Fragment-based identification of druggable 'hot spots' of proteins using Fourier domain correlation techniques

Abstract

Motivation: The binding sites of proteins generally contain smaller regions that provide major contributions to the binding free energy and hence are the prime targets in drug design. Screening libraries of fragment-sized compounds by NMR or X-ray crystallography demonstrates that such 'hot spot' regions bind a large variety of small organic molecules, and that a relatively high 'hit rate' is predictive of target sites that are likely to bind drug-like ligands with high affinity. Our goal is to determine the 'hot spots' computationally rather than experimentally.

Results: We have developed the FTMAP algorithm that performs global search of the entire protein surface for regions that bind a number of small organic probe molecules. The search is based on the extremely efficient fast Fourier transform (FFT) correlation approach which can sample billions of probe positions on dense translational and rotational grids, but can use only sums of correlation functions for scoring and hence is generally restricted to very simple energy expressions. The novelty of FTMAP is that we were able to incorporate and represent on grids a detailed energy expression, resulting in a very accurate identification of low-energy probe clusters. Overlapping clusters of different probes are defined as consensus sites (CSs). We show that the largest CS is generally located at the most important subsite of the protein binding site, and the nearby smaller CSs identify other important subsites. Mapping results are presented for elastase whose structure has been solved in aqueous solutions of eight organic solvents, and we show that FTMAP provides very similar information. The second application is to renin, a long-standing pharmaceutical target for the treatment of hypertension, and we show that the major CSs trace out the shape of the first approved renin inhibitor, aliskiren.
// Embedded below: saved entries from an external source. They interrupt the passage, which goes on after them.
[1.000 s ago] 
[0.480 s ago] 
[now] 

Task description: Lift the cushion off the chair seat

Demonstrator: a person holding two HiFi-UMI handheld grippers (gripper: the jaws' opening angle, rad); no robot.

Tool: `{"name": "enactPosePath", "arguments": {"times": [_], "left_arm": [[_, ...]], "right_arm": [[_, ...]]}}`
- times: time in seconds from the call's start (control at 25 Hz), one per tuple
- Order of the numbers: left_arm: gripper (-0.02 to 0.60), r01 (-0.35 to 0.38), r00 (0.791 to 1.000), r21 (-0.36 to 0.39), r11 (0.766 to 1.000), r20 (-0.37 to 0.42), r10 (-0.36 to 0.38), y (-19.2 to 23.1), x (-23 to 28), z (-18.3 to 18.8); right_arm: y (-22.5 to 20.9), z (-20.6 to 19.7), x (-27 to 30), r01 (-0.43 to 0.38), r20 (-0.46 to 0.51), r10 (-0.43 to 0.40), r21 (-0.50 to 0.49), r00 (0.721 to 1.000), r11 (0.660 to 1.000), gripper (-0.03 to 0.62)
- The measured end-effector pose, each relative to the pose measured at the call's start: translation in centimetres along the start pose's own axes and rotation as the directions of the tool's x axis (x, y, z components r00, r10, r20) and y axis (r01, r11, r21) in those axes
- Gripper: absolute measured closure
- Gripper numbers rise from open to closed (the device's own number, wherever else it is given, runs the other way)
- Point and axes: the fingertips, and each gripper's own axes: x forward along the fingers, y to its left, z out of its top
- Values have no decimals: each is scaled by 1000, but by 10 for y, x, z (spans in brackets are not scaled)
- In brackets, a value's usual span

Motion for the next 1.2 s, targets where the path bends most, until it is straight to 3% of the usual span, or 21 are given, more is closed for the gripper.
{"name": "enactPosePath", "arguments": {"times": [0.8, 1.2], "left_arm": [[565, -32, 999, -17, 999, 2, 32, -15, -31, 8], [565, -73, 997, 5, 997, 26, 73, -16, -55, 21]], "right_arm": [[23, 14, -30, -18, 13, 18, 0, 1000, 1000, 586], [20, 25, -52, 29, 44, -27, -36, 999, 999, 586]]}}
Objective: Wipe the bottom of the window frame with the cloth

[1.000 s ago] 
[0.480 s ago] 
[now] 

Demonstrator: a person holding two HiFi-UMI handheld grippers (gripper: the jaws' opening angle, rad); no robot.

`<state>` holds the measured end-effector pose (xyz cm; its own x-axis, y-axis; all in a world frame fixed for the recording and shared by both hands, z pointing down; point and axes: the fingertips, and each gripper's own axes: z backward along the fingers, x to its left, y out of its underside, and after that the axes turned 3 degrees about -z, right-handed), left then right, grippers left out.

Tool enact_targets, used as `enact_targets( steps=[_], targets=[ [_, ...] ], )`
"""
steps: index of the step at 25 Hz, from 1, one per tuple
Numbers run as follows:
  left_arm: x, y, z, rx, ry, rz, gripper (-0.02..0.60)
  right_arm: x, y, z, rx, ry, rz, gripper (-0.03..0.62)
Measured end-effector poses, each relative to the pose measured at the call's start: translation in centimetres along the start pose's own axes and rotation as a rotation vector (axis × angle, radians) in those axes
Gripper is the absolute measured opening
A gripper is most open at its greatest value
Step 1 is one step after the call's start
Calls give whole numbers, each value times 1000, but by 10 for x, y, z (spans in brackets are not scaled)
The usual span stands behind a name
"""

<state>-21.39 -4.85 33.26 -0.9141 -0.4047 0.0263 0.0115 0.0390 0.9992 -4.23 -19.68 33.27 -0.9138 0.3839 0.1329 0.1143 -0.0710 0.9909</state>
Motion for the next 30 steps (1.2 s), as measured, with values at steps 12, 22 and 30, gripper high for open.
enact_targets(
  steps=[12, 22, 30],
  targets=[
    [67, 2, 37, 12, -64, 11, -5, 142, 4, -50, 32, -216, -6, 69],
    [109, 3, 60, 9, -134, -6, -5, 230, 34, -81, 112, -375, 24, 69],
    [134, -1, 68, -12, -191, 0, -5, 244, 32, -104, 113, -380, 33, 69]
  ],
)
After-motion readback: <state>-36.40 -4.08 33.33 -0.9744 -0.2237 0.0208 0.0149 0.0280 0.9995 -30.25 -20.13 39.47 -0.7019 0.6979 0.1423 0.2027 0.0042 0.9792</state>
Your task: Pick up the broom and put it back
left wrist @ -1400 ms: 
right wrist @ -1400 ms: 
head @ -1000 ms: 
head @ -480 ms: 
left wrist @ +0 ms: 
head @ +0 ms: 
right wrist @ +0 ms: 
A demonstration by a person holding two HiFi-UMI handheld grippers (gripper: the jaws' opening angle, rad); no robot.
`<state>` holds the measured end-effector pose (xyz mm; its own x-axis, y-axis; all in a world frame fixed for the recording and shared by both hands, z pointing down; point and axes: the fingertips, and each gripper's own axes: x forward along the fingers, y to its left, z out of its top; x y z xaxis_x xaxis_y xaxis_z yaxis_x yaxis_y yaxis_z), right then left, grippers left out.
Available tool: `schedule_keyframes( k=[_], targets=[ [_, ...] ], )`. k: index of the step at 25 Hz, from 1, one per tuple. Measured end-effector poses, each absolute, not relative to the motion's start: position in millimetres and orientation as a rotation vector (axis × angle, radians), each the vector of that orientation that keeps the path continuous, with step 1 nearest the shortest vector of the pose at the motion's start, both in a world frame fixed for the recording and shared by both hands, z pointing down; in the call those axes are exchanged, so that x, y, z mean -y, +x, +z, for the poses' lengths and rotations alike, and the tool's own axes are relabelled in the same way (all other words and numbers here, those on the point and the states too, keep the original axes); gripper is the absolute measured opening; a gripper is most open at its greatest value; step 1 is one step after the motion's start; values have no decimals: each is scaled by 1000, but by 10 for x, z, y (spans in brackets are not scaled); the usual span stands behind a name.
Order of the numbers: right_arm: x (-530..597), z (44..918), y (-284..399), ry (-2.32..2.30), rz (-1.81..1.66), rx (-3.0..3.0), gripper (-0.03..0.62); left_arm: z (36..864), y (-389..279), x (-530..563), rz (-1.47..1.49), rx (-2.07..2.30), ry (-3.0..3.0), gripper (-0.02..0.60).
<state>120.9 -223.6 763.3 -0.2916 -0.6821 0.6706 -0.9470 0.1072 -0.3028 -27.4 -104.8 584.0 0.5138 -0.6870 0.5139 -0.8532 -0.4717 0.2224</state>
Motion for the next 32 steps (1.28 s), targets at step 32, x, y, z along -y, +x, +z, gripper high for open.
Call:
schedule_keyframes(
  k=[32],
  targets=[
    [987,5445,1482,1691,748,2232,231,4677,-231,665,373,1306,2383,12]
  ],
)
Availability: FTMAP is available as a server at http://ftmap.bu.edu/.

Fig. 1.

Binding of organic solvents to elastase, determined by X-ray crystallography (Allen et al., ; Mattos et al., 2006) and computational mapping. (A) Probe molecules in the S₁ pocket of elastase, based on superimposing elastase structures solved in acetone, dimethylformamide, 5-hexene-1,2-diol, isopropanol, ethanol and trifluoroethanol. Probes are color-coded to distinguish between different molecules. (B) Probe molecules in the active site of elastase, based on superimposing the structures listed in (A). The probes are color-coded to distinguish between the different subsites. (C) Centers of probe clusters in the largest CS of elastase, located in the S₁ pocket, from mapping the protein using the 16 probes. Probes are color-coded to distinguish between different molecules. (D) Centers of probe clusters in the five CSs located in the active site of elastase as determined by the mapping. The probes are color-coded to distinguish between the different CSs: CS1, cyan; CS4, salmon; CS5, sky blue; CS7, orange; and CS8, pale green.

Fig. 2.

(A) Intermolecular non-bonded interactions between probes and elastase residues, determined by X-ray crystallography (Mattos et al., 2006) and computational mapping. The experimental and computational results are based on the interactions found between various elastase residues and the probes in the clusters shown in Figure 1B and D, respectively. (B) The same as panel (A), but for hydrogen bonds rather than non-bonded interactions.

Fig. 3.

Mapping results for renin. (A) Superposition of aliskiren (magenta) and a peptidomimetic inhibitor (orange) in the binding site of renin. The important subsites are labeled. (B) Mapping of the aliskiren-bound structure (PDB code 2v0z). Shown are the clusters centers in the CSs located in the renin-active site, superimposed on the inhibitor structures shown in panel (A). (C) Mapping of the ligand-free renin structure (PDB code 2ren). Cluster centers as in panel (B). (D) Mapping of renin co-crystallized with a peptidomimetic inhibitor (PDB code 1rne). Cluster centers as in panel (B).

Fig. 4.

(A) Intermolecular non-bonded interactions between inhibitors, probes and renin residues. The interactions are shown for the peptidomimetic inhibitor, aliskiren and the probes. The probe interactions are based on mapping the structure co-crystallized with the peptidomimetic inhibitor (PDB code 1rne). Two atoms are considered to interact if located within 5 Å from each other. (B) Same as in panel (A), but hydrogen bonds rather than non-bonded interactions.